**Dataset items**
Segment Open
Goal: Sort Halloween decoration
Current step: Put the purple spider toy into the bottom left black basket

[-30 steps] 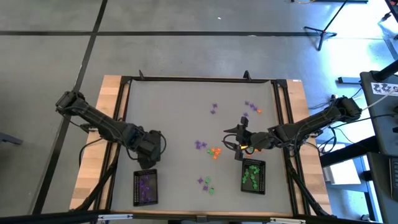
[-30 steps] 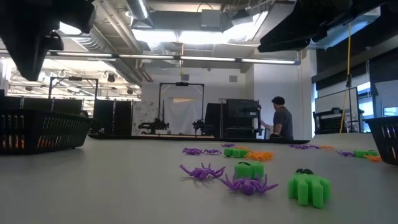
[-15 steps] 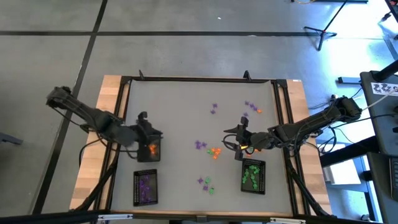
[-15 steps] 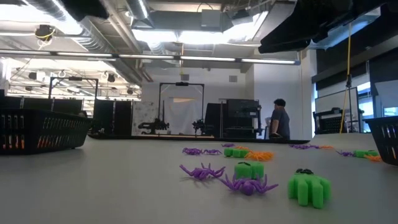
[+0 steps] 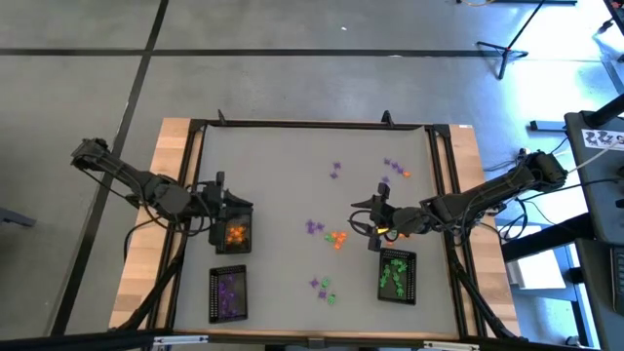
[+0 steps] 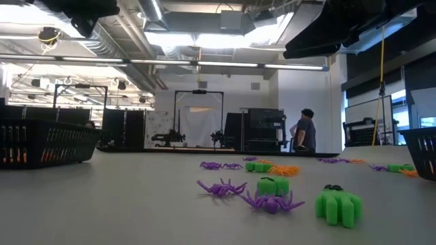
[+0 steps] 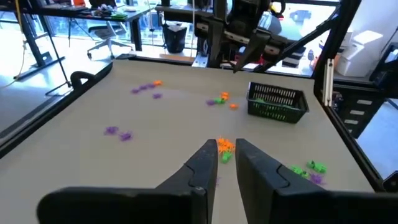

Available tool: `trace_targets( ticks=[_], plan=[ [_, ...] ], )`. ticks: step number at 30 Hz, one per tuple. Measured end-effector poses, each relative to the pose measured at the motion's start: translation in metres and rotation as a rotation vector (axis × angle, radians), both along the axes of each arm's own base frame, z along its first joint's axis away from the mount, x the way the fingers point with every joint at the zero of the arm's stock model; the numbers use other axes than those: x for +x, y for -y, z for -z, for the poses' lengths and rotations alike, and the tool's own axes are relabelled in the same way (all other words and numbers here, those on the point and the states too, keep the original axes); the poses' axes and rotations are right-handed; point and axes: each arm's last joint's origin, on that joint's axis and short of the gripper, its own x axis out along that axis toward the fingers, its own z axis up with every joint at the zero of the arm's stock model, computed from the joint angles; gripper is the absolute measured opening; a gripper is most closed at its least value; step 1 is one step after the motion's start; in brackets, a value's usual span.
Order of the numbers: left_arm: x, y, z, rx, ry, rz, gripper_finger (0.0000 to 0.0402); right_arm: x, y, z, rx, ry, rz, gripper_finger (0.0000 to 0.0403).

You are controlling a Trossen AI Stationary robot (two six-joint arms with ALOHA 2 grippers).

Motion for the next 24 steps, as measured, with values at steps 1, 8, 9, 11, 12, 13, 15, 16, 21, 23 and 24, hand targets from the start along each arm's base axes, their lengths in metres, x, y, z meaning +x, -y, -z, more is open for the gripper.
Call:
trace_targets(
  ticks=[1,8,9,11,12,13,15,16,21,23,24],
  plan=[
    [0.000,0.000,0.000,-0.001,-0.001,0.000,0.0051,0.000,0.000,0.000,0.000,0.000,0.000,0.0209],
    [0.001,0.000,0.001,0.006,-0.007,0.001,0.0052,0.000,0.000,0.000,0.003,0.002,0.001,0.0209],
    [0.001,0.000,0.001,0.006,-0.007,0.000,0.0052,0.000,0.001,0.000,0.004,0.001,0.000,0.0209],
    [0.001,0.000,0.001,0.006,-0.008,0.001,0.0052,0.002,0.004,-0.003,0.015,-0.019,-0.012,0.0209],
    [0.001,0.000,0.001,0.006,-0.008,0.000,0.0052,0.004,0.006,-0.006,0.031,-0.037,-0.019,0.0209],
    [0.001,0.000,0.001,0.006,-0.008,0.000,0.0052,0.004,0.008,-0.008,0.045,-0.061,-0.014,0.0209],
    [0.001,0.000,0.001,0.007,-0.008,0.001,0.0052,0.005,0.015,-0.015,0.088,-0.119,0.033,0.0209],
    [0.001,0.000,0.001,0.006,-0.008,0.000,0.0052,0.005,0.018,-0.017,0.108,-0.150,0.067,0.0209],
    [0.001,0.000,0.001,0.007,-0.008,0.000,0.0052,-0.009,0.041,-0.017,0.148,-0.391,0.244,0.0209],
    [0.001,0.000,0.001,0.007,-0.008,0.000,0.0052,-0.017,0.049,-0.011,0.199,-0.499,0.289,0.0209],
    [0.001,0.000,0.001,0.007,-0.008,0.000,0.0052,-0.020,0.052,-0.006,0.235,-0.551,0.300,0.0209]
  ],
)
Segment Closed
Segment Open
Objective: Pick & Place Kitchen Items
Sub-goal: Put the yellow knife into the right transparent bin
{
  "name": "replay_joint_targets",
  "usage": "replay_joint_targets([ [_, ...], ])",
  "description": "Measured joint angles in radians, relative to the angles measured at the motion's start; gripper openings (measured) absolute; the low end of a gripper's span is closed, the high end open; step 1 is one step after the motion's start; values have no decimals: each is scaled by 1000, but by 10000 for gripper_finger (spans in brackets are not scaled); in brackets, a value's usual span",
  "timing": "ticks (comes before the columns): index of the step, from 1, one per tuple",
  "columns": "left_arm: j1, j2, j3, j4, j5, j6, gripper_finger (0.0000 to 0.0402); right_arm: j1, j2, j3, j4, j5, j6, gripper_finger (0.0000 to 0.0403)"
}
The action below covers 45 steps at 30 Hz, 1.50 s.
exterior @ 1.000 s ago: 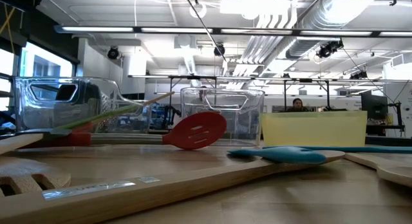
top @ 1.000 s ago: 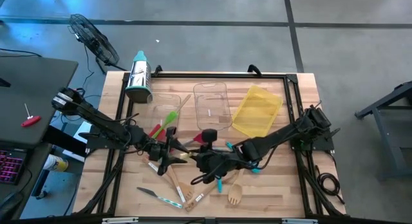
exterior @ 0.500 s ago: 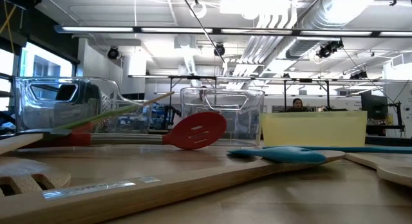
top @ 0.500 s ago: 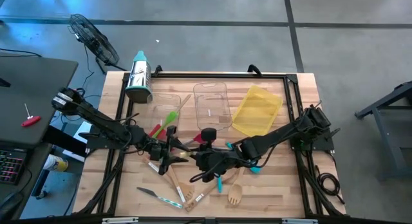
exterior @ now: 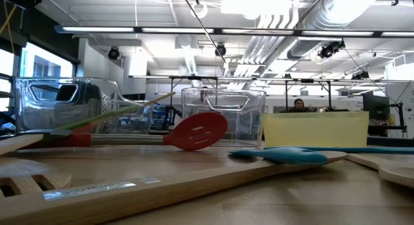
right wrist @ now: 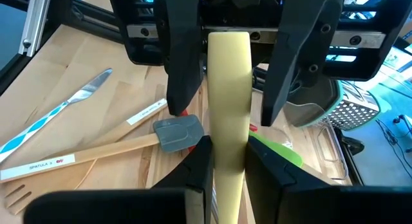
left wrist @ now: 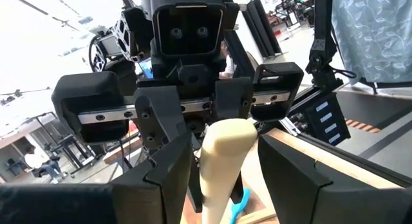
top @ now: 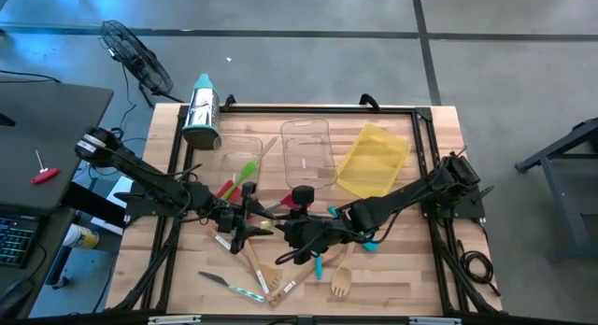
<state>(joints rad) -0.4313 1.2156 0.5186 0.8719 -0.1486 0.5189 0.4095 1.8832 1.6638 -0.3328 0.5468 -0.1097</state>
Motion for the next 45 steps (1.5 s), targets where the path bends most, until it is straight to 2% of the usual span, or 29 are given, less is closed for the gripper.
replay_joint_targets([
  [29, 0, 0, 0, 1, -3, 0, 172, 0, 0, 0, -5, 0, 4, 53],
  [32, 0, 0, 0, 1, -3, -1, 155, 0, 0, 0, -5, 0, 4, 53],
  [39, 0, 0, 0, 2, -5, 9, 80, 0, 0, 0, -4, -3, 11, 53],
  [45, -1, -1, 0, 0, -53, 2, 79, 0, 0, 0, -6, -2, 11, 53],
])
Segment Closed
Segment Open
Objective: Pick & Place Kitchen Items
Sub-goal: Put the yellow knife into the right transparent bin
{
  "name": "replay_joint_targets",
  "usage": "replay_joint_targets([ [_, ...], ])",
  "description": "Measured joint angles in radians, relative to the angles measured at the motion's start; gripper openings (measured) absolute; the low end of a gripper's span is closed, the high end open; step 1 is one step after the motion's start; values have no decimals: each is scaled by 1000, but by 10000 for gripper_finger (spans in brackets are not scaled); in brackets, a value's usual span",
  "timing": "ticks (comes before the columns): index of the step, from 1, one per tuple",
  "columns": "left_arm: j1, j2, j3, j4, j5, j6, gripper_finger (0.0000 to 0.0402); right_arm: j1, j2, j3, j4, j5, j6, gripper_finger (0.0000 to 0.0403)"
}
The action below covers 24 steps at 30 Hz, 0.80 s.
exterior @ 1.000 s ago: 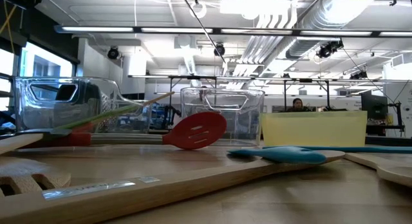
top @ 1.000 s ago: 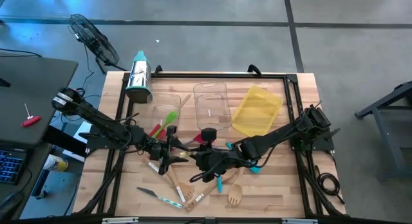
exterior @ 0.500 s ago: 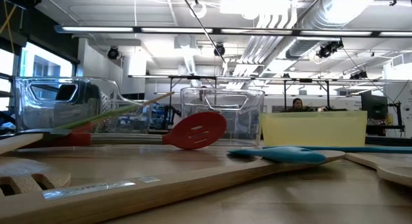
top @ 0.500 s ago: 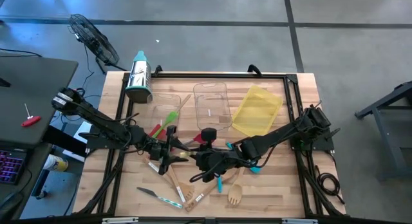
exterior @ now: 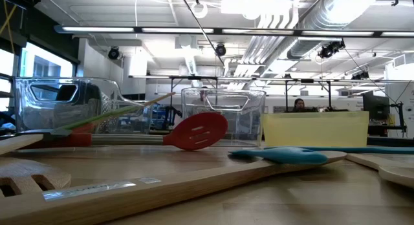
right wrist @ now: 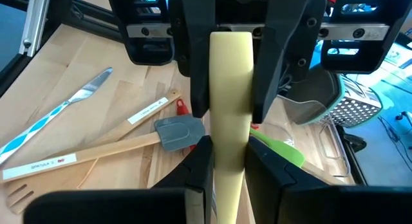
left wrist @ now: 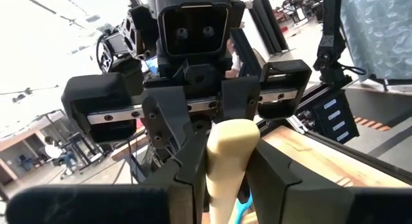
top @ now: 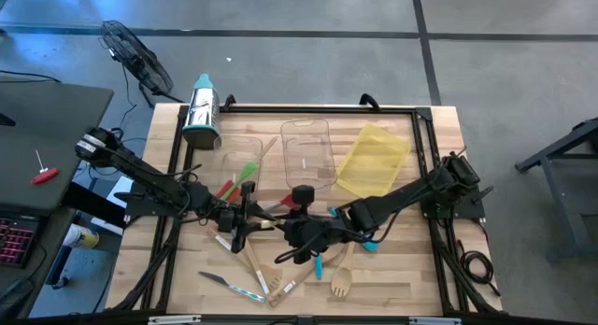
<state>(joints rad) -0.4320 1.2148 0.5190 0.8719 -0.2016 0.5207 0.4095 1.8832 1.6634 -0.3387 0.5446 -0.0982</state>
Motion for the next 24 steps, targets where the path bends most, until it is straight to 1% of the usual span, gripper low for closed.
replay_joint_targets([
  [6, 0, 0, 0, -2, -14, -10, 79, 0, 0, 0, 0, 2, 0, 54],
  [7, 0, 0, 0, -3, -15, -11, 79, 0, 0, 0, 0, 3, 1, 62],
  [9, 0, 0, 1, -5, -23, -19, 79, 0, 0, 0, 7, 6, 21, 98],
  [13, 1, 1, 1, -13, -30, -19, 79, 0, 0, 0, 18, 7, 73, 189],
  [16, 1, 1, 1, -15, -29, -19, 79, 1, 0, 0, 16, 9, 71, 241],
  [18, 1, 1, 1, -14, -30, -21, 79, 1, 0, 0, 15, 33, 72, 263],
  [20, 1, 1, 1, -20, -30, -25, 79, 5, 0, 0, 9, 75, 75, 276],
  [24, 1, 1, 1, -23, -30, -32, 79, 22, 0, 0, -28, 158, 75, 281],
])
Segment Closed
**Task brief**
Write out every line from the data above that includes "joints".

**Exercise solution**
<state>(joints rad) -0.4313 1.2156 0.5186 0.8719 -0.1486 0.5189 0.4095 1.8832 1.6638 -0.3328 0.5468 -0.1097</state>
<state>(joints rad) -0.4320 1.2148 0.5190 0.8719 -0.2016 0.5207 0.4095 1.8832 1.6634 -0.3387 0.5446 -0.0982</state>

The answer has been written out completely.